» Data excerpts
# # #

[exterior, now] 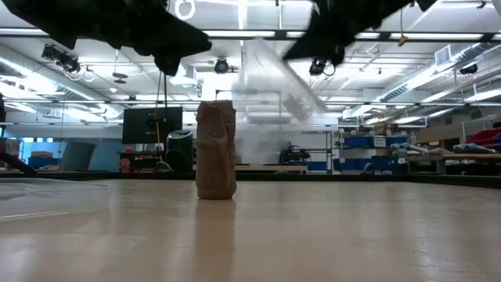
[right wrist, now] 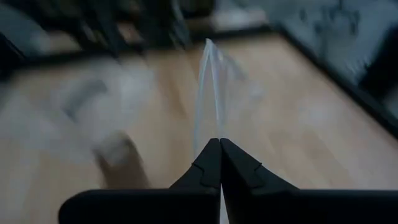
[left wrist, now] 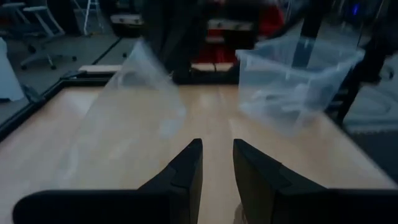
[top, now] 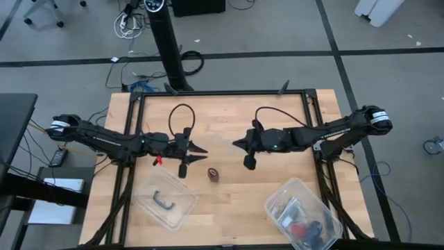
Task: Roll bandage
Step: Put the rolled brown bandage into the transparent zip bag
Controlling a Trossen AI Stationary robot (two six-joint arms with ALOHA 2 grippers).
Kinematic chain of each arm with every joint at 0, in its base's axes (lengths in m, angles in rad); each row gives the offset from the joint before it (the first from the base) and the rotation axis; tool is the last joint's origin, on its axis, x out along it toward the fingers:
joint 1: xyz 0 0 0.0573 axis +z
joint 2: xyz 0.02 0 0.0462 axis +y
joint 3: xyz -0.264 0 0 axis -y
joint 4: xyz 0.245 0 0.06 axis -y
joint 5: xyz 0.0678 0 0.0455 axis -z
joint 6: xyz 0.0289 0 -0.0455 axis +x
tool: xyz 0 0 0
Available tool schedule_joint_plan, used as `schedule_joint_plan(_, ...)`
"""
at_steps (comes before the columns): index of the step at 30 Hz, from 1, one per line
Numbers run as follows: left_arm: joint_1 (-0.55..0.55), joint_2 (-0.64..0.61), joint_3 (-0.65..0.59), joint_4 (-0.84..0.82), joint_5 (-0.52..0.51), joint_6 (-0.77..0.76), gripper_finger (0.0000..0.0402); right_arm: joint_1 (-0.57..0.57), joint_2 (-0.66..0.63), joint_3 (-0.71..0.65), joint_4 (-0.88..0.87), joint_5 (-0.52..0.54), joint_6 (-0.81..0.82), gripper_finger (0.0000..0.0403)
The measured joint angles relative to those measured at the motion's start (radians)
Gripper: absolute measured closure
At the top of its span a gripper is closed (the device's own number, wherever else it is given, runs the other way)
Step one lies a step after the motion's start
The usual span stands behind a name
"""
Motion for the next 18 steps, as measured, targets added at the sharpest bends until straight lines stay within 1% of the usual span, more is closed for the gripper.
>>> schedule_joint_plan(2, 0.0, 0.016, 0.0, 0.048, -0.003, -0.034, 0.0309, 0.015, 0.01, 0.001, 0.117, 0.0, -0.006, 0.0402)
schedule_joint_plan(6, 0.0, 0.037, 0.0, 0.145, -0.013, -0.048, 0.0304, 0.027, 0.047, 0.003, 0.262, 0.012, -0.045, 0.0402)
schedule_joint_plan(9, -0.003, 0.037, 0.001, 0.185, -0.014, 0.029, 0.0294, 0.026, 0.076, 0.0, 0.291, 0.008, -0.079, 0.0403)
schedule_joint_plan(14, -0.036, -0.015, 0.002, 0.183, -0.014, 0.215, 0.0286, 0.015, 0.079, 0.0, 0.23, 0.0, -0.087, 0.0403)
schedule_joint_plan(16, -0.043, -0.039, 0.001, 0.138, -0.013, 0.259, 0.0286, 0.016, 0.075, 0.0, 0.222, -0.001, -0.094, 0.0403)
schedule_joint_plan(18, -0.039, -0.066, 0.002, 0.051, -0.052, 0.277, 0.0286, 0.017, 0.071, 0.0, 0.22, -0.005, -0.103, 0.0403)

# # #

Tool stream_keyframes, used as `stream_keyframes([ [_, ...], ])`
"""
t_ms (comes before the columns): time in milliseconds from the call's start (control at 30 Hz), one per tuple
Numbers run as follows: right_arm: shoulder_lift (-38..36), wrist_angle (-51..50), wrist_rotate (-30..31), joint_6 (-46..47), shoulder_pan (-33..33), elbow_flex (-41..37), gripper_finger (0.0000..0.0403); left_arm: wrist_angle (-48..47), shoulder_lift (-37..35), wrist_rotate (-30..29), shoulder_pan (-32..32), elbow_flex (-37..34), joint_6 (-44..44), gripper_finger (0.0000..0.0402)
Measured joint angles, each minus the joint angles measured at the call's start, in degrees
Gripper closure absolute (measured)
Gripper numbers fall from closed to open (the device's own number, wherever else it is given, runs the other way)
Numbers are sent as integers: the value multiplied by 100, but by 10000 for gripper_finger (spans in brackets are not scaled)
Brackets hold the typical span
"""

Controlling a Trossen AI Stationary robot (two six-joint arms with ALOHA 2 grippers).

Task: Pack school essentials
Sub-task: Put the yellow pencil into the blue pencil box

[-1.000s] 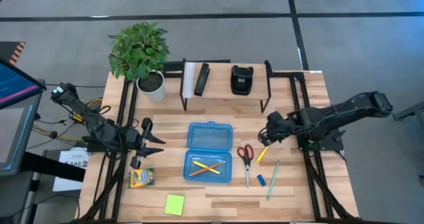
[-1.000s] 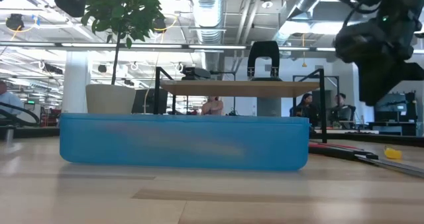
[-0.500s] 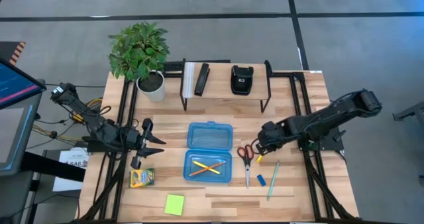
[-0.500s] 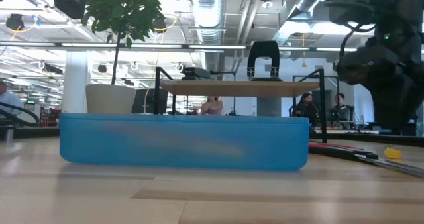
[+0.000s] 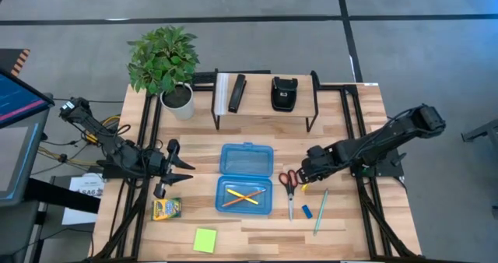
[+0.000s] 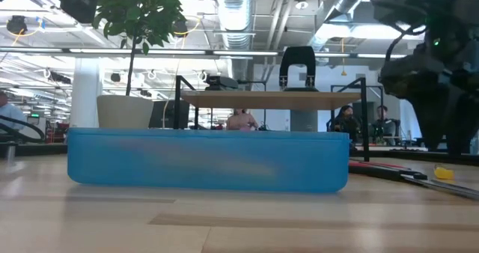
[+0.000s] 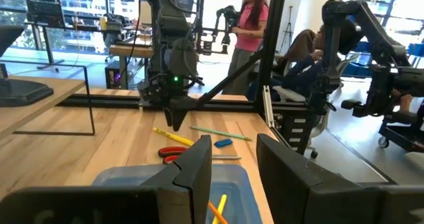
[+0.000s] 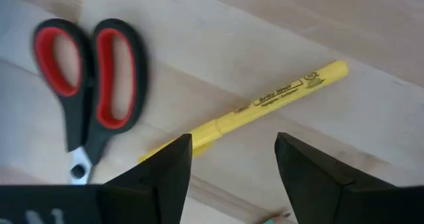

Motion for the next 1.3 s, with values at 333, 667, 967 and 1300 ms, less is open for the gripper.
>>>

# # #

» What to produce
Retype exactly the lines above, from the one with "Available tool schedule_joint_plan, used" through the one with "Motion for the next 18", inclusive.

» Answer for this exercise
Available tool schedule_joint_plan, used as `schedule_joint_plan(_, ...)`
"""
at_steps (comes before the columns): index of the step at 30 Hz, from 1, one per line
Numbers run as follows: left_arm: joint_1 (-0.55..0.55), joint_2 (-0.64..0.61), joint_3 (-0.65..0.59), joint_4 (-0.84..0.82), joint_5 (-0.52..0.51), joint_6 (-0.77..0.76), gripper_finger (0.0000..0.0402); right_arm: joint_1 (-0.57..0.57), joint_2 (-0.66..0.63), joint_3 (-0.71..0.65), joint_4 (-0.88..0.87), joint_5 (-0.52..0.54), joint_6 (-0.81..0.82), gripper_finger (0.0000..0.0403)
The measured joint angles relative to those measured at the motion's start (radians)
Gripper: absolute measured closure
At the top of its span a gripper is closed (the device's own number, wherever else it is given, runs the other way)
Step one lies a step after the motion's start
The usual span stands behind a name
"""
Motion for the next 18 steps, as measured, targets added at the sharpest bends until straight lines stay within 1% of the usual span, more is closed for the gripper.

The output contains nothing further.